It can be appreciated that these steps effectively
reinterpolated the image size. A small image could be effectively scaled up
optically in this manner, and a large one scaled down. This process meant the
final image was 3 to 4 generations removed from the original, leading to a
major loss of quality unless care was taken at each step.
Today this process is universally performed using software
tools and all publishers have a completely digital workflow, ideally without
modification to the submitted image. The commonest methods used are listed in
For most radiologists the best options are either a)
photographing an already printed hardcopy image, or b) exporting an image
correctly scaled and windowed to his/her liking from a DICOM image viewing
software platform, either standalone or web-based through an image web server.
Both of these methods produce typical computer file formats such as JPEG, TIFF
etc, and are much faster and more convenient than scanning the film or
attempting formal DICOM image export and subsequent conversion. In the case of
photography, today this means using a digital camera, and for DICOM conversion
and export, specialised DICOM viewing software (much of it freely available on
the internet) that allows for such image conversion.
The digital camera has become ubiquitous and relatively
inexpensive, and is rapidly replacing the film camera for virtually all
applications. It has several advantages:
- Fast, flexible, lightweight, portable
- Almost free and unlimited image capture
- Instant feedback on exposure and overall image appearance
- Easy input, storage, transmission and management
- Photograph any printed image
- Routinely high resolution pixel matrix (5 megapixels or higher)

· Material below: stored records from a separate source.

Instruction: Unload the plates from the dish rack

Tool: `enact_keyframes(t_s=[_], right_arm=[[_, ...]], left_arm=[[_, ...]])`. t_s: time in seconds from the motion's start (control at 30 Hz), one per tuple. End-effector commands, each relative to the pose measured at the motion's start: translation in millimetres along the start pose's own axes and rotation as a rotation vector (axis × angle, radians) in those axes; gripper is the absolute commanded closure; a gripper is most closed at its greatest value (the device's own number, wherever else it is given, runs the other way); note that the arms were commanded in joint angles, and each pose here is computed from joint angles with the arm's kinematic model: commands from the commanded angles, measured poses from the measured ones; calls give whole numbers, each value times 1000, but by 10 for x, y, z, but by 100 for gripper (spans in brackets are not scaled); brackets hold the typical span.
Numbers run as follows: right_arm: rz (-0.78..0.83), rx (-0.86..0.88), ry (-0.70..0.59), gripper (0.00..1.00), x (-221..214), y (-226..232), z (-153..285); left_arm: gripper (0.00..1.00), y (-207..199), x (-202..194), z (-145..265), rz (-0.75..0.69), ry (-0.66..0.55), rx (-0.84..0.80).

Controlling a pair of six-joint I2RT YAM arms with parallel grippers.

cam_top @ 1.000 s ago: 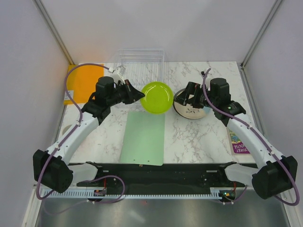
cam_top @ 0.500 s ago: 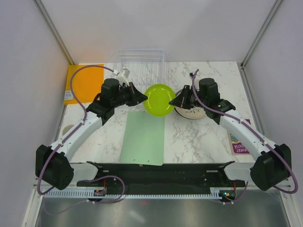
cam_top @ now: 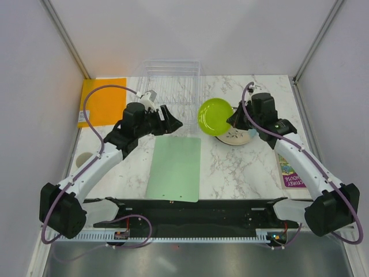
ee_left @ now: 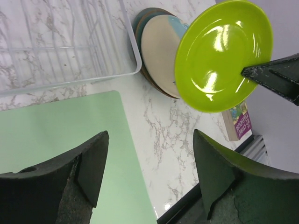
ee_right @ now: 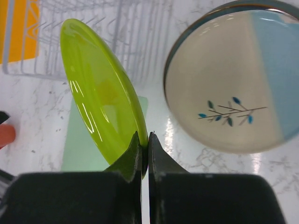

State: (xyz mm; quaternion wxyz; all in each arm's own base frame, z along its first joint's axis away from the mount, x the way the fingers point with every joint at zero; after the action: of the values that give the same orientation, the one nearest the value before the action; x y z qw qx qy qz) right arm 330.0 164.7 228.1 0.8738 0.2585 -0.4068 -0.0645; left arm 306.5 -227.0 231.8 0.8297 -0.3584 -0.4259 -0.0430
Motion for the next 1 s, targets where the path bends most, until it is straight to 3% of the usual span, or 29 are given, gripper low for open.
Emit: enact_keyframes(t_s=[0.0, 0.4, 0.93, 0.97], right_arm=[[4, -128, -62, 100, 229, -386, 128], [-78, -279, 35, 100, 45, -1088, -123], [-111, -352, 87, 99, -129, -1414, -415], [-113, -358, 96, 91, -152, -1434, -431]], left_arm=[[21, 105, 93, 167, -92, -65, 73], [21, 131, 69, 344, -111, -84, 98], [22, 238, -24, 295, -120, -54, 131], [22, 248, -28, 284, -120, -52, 134]])
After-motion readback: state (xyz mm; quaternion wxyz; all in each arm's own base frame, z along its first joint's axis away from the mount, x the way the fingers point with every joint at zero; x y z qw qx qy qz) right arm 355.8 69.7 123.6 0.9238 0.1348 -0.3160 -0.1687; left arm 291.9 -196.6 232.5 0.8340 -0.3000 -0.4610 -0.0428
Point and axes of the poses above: each gripper's point midway between its finger pads, its own z axis back along the fingers, its own y axis along the line the jaws close on, x = y × z, the point moved 1 cm from there along z, back along the fingers, and after that the axes turned 4 degrees about -z, right-handed, at the moved point
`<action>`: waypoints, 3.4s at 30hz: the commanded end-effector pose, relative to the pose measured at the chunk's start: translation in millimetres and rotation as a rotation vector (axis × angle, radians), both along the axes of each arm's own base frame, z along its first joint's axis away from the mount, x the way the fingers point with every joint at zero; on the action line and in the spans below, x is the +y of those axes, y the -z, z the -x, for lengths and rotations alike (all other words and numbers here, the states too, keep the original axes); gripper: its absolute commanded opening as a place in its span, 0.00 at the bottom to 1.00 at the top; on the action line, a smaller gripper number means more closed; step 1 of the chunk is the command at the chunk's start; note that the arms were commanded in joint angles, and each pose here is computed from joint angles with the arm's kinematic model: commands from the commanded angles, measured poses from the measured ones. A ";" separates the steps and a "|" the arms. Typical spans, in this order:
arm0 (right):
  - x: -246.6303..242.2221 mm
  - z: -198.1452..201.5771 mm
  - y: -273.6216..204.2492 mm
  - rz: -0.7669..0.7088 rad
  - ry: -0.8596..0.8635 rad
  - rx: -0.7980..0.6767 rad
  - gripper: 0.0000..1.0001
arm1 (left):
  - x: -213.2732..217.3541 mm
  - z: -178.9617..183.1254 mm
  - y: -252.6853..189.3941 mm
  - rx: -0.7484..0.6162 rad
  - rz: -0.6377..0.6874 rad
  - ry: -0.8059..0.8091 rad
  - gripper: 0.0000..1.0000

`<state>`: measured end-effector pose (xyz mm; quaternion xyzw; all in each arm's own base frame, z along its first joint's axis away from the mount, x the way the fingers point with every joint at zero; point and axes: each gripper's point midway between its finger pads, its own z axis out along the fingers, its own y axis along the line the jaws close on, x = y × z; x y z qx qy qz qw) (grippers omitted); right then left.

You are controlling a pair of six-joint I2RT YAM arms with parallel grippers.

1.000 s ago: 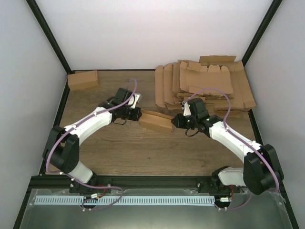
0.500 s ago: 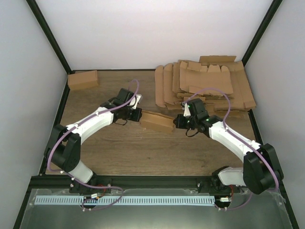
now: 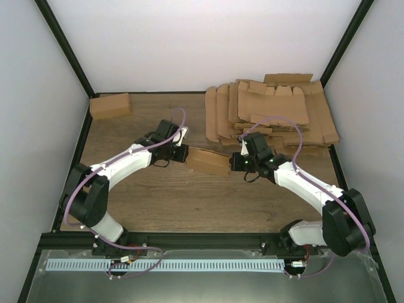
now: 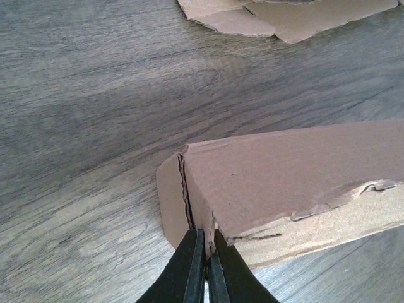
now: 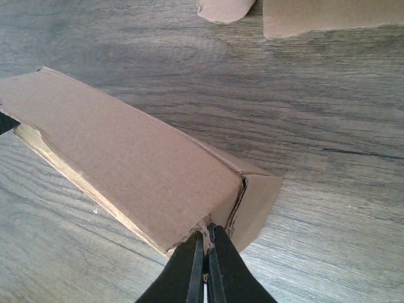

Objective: Fold the paper box

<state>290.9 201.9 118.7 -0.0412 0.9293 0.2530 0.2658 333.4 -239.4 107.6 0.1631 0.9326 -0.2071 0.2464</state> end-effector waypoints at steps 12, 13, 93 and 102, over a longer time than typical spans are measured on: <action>14.6 37.0 43.4 0.210 0.081 0.088 0.01 | -18.0 26.8 20.4 0.043 0.011 0.033 0.04; 13.2 38.5 46.0 0.214 0.084 0.091 0.01 | -17.7 27.5 22.4 0.044 0.010 0.032 0.04; 7.3 -7.4 33.6 -0.532 -0.177 0.168 0.01 | -13.7 -10.4 -52.3 -0.007 0.480 0.003 0.07; 3.3 -14.3 -27.1 -0.459 -0.239 0.000 0.01 | -14.5 7.5 23.6 0.130 0.487 0.001 0.04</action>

However, digital cameras are not created equal, and the
vast majority of available cameras are designed to photograph pictures for
computer screen and snapshot printing output, with only limited control over
image exposure and minimal control over in-camera processing. As such they are
usually limited to 8 bits per channel, have limited or no means of capturing
directly in grey-scale, and have problems with variable levels of image noise
and lens-induced image distortion.
Today, digital cameras range in pixel count from at least
3 MP to 10 MP for common consumer applications. Paradoxically, as the above
discussion shows, a typical printed image 10 cm (4 inches) square for a 150 lpi
screen needs 300 x 300 x 4 (360,000) pixels, or far less than 1 megapixel.
Thus, ANY modern digital camera available far exceeds the pixel resolution
needed for good quality radiology image reproduction in print.
However, the demands of capturing optimal radiology
images, especially from the extremely wide density range of x-rays and
mammograms, require sophisticated controls within the camera. Although
professional equipment is ideal, it is often very expensive. Today, the digital
camera class known as “semiprofessional” or “advanced amateur” usually has the
appropriate features needed for photographing radiology images with suitable
image quality. These include:
- Very high quality lens, with macro photography option and minimal
- Must be able to focus very close to the object (<6 cm minimum
- Complete manual control of exposure
- Low noise sensor and/or large size digital sensor
- Ability to capture in RAW mode
In most cases this list means a digital single lens reflex
(D-SLR) camera. However, a few high end “all-in-one” cameras do have such
capabilities built in and can take very acceptable images, although in general
these have more image noise than those from D-SLR’s. Finally, it should be
noted that no available digital camera is able to capture the full greyscale
range of a properly exposed x-ray or mammogram; optimal exposure requires the
user knows exactly what he or she wishes to show on the final image.
Using a Digital Camera
For photography of images printed to film, the minimum
setup for consistent quality is a good evenly illuminated lightbox in a
darkened room, some shutters or dark sheets of card or film to cut out
excessively bright borders and a tripod. Ideal but much more cumbersome is a
dedicated copy stand, with a flat horizontal lightbox and the camera mounted on
a vertical arm.
Framing the image is important to save time and
post-processing. Although it is tempting to attempt the cleanup work in Adobe
Photoshop or similar pixel editing software, this is time-consuming and cannot
correct for many problems. As much as possible, the best possible image should
be obtained “in camera”. The image should be centred and square to the camera;
i.e., the plane of the film should be parallel to the plane of the camera
detector; otherwise the image will suffer from geometric distortion and will
require software correction. Also, the camera should be positioned so that the
desired image fills as much of the frame as possible with minimal extension
into adjacent images or dead space. The exception to this is if distortion
cannot be easily avoided by better positioning; software distortion correction
always requires some “dead space” around the image.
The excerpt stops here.